── SUPPLIED RECORDS ──

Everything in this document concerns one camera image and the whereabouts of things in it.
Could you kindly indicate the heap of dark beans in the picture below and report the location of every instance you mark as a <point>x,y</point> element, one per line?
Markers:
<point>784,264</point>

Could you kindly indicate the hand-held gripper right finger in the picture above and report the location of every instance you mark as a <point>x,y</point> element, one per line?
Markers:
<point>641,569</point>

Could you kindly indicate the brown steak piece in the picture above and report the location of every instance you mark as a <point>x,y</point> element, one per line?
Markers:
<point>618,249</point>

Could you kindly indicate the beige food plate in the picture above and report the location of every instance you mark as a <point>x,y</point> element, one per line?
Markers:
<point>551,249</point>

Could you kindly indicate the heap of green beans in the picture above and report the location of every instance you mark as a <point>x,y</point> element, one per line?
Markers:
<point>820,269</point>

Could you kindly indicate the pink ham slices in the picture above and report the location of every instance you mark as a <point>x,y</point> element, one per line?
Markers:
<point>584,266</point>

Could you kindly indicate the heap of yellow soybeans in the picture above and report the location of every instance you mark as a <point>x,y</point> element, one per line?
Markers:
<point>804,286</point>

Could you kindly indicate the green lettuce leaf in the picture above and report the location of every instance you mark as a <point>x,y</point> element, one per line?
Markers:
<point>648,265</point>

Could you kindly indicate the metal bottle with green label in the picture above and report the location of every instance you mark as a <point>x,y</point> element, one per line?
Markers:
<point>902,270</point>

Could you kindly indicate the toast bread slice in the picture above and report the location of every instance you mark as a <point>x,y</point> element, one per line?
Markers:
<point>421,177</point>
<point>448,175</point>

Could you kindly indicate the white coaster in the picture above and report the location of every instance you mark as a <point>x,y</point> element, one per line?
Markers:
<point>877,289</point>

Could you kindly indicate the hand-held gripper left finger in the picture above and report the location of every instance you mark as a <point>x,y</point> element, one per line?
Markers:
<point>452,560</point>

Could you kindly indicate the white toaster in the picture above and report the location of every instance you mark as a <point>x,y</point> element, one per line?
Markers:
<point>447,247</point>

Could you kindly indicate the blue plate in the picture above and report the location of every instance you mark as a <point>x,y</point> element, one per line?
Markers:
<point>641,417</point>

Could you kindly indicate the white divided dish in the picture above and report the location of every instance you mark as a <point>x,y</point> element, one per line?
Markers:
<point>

───

> [EXERCISE DIRECTIONS]:
Find every line above where the word "green" occurs, and copy that line.

> [EXERCISE RESPONSE]:
Could you kindly indicate the heap of green beans in the picture above and report the location of every instance you mark as a <point>x,y</point> element, one per line?
Could you kindly indicate the green lettuce leaf in the picture above and report the location of every instance you mark as a <point>x,y</point> element, one per line?
Could you kindly indicate the metal bottle with green label in the picture above and report the location of every instance you mark as a <point>x,y</point> element, one per line?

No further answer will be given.